-- WORK INSTRUCTION --
Search the material below for the word "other". Copy every line where it is found.

-- COLLECTED MATERIAL --
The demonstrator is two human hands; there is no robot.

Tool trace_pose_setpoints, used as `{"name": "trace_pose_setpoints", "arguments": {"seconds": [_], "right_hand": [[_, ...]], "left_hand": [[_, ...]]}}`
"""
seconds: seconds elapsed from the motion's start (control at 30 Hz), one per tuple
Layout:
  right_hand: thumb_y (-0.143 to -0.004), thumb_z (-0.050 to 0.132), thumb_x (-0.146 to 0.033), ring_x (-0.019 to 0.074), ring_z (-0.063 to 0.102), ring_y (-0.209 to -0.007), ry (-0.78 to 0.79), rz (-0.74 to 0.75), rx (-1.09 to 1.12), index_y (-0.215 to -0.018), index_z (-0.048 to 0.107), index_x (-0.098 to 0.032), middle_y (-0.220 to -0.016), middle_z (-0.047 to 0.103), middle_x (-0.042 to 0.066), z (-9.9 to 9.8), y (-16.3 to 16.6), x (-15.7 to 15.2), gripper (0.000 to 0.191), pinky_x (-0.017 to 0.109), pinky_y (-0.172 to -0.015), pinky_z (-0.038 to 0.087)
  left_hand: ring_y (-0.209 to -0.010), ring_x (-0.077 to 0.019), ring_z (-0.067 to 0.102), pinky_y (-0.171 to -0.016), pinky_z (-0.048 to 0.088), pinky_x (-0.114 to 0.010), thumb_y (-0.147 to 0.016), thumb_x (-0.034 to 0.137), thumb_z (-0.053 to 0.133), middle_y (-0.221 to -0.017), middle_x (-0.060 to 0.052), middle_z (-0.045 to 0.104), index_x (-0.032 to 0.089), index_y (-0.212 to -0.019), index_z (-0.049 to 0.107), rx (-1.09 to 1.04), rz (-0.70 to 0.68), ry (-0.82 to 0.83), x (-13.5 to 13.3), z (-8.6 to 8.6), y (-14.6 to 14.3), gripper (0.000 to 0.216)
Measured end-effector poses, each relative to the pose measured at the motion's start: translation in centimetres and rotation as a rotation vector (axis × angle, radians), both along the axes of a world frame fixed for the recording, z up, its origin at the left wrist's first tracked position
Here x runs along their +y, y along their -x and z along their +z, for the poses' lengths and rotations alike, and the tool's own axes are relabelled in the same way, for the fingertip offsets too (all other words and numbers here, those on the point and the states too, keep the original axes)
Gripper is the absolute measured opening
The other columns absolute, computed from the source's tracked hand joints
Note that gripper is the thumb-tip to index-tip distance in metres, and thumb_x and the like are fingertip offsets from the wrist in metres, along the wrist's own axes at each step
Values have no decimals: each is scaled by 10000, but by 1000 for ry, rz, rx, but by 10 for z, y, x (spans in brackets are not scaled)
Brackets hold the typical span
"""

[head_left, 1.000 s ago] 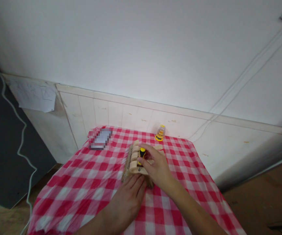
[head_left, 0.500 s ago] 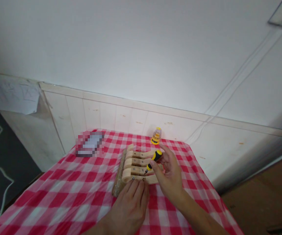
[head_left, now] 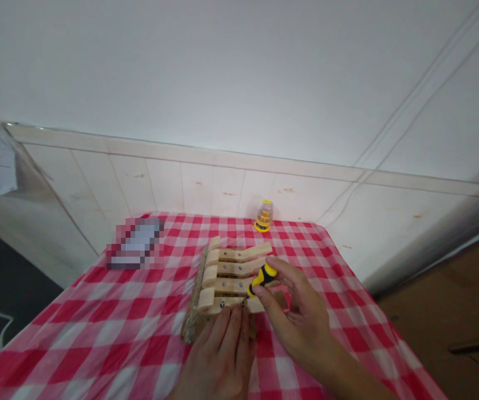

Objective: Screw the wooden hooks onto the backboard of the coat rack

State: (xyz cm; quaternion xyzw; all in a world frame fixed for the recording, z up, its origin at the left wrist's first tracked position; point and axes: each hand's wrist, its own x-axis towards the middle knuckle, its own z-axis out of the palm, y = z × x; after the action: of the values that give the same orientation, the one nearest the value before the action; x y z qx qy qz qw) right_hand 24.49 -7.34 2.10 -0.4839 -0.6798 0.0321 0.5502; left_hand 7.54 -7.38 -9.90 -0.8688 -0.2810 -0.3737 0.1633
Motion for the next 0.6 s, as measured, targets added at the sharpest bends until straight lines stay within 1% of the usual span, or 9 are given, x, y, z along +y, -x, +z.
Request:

-- TASK OUTPUT --
Here x runs along their +y, y along their -x and z along their +z, for the poses' lengths and rotations alike, and the tool's own axes are relabelled in the same way, for the fingertip offsets too (all other words and numbers here, those on the point and the states too, keep the original axes)
The other columns absolute, computed from the source's tracked hand joints

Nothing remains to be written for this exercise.